### Exercise materials

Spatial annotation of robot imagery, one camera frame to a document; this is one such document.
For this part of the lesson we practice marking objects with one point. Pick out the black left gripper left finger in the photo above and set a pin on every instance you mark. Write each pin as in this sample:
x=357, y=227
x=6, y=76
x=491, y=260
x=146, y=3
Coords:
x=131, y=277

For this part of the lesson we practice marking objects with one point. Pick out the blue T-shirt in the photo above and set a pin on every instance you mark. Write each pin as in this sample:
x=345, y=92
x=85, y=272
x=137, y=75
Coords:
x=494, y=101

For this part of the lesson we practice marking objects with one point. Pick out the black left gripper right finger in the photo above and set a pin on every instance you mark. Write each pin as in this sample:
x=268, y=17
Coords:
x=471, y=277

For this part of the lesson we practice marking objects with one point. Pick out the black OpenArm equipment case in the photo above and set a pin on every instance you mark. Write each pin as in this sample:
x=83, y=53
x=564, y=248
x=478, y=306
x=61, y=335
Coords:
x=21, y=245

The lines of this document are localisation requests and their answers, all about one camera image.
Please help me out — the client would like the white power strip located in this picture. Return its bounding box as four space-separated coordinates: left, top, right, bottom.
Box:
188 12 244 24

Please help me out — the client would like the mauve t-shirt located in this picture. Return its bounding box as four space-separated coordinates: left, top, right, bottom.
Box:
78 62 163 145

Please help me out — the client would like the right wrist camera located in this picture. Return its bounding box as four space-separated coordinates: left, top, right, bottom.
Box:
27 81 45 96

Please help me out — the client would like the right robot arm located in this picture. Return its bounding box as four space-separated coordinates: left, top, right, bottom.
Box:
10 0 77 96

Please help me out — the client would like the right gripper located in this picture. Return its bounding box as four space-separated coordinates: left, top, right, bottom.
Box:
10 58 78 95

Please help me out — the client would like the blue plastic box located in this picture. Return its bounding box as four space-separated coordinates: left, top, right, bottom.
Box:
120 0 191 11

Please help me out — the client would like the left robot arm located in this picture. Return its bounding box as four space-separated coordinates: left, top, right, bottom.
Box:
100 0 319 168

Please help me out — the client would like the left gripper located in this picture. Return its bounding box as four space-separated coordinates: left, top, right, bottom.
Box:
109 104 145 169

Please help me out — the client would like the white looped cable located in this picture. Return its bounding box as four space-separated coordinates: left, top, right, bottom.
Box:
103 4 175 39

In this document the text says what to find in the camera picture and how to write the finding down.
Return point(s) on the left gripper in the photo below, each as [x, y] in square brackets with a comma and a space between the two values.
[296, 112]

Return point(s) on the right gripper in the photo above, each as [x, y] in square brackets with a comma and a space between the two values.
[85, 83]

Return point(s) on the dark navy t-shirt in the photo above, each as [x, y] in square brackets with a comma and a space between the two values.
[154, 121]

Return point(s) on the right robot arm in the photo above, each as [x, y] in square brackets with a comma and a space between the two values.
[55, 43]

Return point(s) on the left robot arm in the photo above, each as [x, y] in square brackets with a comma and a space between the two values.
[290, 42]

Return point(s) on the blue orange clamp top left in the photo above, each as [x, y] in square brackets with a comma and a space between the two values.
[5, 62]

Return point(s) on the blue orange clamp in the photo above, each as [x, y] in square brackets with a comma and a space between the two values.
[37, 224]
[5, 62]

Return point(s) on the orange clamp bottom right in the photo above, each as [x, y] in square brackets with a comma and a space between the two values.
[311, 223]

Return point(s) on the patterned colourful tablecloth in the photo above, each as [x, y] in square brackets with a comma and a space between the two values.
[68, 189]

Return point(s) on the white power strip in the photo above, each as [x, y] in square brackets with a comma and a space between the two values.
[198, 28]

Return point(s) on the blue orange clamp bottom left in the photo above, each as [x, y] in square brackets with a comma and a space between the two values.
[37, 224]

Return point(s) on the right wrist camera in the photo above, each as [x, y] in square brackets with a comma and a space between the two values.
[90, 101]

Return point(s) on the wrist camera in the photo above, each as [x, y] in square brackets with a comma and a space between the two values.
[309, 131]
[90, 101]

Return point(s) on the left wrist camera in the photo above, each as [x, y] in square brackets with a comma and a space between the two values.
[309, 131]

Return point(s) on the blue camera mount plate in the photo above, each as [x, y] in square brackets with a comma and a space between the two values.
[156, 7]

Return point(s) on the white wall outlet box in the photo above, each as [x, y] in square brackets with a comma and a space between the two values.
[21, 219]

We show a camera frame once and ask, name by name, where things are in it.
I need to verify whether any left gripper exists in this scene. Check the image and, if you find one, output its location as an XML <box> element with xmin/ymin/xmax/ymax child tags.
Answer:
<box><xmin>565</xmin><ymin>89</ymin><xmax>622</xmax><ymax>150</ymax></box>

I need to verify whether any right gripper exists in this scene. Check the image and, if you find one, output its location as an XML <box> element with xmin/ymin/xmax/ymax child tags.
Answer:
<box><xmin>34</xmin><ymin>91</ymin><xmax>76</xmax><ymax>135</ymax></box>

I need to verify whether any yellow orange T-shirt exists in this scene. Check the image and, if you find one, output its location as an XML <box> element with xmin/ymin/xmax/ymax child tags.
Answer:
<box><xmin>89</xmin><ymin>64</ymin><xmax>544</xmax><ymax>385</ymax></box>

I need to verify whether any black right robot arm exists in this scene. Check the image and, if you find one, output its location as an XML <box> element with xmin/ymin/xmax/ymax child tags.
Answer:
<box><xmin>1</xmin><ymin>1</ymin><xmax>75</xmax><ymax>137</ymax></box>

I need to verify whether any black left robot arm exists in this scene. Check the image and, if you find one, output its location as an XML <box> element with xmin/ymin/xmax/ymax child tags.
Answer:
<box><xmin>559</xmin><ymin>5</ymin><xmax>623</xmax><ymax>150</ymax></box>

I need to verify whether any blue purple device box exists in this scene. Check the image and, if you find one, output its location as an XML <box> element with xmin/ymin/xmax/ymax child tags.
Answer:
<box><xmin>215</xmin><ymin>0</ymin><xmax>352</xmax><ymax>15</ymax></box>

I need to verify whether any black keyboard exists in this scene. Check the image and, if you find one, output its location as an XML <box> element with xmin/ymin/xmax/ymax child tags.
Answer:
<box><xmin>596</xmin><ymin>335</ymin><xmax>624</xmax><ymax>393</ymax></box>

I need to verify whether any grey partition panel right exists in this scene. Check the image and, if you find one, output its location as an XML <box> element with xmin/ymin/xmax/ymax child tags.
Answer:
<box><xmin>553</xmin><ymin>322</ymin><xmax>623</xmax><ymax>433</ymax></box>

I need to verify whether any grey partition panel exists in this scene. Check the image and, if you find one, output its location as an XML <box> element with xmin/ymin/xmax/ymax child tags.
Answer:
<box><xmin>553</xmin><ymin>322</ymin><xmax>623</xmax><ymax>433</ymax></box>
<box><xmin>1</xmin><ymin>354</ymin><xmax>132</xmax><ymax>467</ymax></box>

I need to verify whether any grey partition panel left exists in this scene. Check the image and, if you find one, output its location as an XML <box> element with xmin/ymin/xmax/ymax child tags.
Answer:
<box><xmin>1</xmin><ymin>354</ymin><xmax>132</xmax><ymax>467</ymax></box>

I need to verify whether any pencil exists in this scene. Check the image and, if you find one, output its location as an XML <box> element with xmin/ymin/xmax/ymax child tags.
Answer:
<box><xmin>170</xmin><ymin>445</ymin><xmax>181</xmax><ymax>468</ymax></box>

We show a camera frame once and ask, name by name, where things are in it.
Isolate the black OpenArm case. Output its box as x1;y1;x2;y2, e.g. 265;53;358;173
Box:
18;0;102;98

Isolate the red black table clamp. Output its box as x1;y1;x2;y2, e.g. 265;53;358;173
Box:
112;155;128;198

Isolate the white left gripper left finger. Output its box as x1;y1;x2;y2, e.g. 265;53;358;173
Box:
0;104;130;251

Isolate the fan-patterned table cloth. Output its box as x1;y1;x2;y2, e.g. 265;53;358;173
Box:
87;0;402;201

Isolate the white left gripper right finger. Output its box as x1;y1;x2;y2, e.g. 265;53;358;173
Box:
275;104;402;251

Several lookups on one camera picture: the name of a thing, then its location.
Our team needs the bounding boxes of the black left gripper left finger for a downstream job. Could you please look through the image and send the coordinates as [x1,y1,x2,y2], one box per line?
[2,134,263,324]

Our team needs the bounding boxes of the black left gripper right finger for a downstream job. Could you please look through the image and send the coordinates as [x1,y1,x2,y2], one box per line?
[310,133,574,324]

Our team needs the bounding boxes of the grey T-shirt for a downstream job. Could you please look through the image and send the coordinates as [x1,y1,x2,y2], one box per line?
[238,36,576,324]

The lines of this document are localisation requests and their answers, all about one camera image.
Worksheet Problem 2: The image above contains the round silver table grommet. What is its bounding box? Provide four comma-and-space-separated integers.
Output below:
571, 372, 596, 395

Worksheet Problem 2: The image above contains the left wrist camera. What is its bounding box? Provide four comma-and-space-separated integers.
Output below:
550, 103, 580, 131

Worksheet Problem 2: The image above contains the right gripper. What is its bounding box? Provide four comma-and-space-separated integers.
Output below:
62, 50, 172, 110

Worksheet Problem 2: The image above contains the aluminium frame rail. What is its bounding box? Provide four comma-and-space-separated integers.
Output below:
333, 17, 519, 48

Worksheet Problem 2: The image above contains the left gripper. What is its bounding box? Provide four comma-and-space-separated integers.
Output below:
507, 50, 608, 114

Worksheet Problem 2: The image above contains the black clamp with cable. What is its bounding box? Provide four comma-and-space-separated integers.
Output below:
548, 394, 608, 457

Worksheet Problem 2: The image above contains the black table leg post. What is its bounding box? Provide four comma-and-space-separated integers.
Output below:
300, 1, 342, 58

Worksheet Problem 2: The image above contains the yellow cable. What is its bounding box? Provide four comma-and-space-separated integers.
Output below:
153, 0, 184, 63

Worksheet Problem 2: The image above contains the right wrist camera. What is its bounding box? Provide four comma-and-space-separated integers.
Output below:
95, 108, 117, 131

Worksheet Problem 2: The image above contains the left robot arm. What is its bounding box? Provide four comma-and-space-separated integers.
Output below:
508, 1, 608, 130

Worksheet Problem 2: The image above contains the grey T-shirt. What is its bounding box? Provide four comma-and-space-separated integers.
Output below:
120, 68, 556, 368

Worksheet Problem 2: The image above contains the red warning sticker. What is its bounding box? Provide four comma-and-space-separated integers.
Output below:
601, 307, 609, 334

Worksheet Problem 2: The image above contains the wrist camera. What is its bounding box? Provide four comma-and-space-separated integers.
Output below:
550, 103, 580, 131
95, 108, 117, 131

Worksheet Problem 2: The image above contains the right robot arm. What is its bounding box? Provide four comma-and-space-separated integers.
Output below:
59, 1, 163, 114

==

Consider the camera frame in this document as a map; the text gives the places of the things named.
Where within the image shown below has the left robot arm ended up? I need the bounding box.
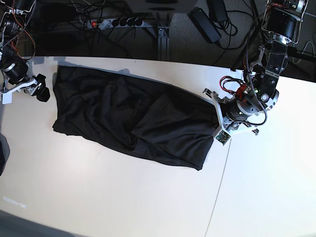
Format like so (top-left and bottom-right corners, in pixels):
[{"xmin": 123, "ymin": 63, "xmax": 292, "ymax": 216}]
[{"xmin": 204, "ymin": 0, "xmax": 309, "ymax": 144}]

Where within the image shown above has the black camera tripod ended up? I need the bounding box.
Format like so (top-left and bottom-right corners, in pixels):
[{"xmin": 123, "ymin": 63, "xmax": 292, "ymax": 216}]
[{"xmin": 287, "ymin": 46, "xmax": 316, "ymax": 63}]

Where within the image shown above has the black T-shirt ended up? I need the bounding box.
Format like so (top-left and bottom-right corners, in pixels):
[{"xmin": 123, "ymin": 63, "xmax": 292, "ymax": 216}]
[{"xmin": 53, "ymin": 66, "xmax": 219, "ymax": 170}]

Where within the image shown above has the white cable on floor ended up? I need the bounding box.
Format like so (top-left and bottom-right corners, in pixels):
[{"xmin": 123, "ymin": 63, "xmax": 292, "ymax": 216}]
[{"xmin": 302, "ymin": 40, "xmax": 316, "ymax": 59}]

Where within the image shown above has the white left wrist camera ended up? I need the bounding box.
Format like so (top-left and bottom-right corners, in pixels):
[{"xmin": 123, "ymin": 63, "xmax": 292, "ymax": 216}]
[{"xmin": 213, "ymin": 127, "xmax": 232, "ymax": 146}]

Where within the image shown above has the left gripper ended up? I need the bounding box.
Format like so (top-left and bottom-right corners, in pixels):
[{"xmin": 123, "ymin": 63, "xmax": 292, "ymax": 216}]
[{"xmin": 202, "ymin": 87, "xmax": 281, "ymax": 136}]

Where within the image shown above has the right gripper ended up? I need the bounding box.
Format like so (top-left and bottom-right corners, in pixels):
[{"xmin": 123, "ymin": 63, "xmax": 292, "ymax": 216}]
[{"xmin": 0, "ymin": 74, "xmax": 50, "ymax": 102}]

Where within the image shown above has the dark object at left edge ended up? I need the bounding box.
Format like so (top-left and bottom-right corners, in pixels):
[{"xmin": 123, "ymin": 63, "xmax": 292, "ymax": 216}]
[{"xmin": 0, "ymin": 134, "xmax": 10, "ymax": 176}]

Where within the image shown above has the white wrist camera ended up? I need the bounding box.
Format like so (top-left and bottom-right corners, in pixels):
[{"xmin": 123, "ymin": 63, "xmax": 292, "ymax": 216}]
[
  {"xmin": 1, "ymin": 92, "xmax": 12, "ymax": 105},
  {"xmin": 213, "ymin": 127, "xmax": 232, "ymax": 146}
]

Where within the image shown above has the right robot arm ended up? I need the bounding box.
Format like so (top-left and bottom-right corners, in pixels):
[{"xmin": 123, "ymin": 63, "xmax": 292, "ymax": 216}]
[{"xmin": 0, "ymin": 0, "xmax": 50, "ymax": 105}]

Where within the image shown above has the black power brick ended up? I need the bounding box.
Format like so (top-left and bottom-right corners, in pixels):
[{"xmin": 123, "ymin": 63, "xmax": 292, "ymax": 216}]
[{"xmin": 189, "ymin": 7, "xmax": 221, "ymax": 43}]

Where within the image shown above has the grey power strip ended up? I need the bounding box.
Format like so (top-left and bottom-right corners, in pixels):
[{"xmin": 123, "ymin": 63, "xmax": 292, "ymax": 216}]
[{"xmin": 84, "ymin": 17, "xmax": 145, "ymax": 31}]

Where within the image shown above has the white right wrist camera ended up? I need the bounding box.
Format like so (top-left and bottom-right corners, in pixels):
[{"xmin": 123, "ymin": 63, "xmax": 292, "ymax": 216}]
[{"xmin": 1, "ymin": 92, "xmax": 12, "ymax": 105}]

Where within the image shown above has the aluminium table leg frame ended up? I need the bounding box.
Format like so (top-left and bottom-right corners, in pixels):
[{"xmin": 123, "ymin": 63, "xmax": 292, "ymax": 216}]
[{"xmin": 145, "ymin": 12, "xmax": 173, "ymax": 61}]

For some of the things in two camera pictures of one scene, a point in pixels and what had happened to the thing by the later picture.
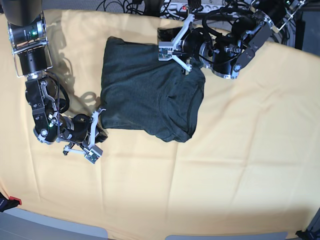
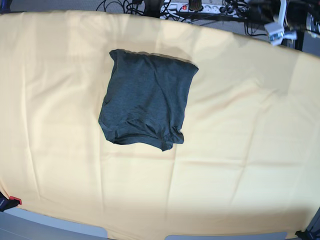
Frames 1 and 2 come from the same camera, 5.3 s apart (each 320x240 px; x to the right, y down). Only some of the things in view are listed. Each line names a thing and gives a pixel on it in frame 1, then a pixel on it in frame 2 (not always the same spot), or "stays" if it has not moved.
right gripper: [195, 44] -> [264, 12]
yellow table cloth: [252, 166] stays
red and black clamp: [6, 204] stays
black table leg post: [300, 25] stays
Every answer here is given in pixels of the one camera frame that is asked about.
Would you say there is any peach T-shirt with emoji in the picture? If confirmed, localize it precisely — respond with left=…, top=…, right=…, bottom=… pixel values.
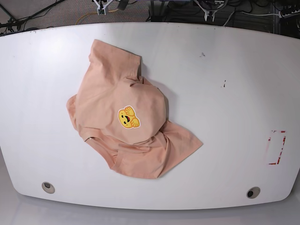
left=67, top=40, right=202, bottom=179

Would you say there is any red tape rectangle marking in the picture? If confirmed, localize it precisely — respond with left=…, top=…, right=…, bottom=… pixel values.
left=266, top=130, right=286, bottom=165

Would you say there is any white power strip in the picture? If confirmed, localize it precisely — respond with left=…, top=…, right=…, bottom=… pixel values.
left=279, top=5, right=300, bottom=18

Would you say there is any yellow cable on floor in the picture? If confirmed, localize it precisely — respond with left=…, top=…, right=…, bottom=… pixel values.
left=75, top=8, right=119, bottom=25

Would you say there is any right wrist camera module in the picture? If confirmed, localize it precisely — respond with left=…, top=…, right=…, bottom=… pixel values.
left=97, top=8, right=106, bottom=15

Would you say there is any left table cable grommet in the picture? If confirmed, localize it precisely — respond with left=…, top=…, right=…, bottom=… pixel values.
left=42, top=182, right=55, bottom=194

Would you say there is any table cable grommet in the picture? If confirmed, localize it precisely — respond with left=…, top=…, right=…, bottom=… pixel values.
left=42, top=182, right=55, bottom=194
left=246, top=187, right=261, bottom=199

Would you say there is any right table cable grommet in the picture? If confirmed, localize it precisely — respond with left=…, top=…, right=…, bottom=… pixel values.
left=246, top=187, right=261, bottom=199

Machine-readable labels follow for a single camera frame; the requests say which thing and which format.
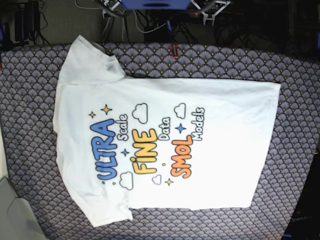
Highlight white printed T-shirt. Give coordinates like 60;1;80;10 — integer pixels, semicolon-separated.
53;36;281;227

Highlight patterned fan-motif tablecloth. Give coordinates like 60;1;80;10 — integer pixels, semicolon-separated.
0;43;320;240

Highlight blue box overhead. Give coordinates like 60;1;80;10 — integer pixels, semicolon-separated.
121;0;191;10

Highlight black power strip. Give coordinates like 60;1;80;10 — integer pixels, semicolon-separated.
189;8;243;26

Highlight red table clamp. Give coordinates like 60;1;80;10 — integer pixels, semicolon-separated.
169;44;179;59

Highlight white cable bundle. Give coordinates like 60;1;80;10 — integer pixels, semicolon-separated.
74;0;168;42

### Exercise description
If a line in the listing holds the word "text", list that line.

### Exercise solution
In this document the text says what to find in the camera picture and how to write the finding down.
Consider the camera frame in this document as a map; the text gives the places of the things named.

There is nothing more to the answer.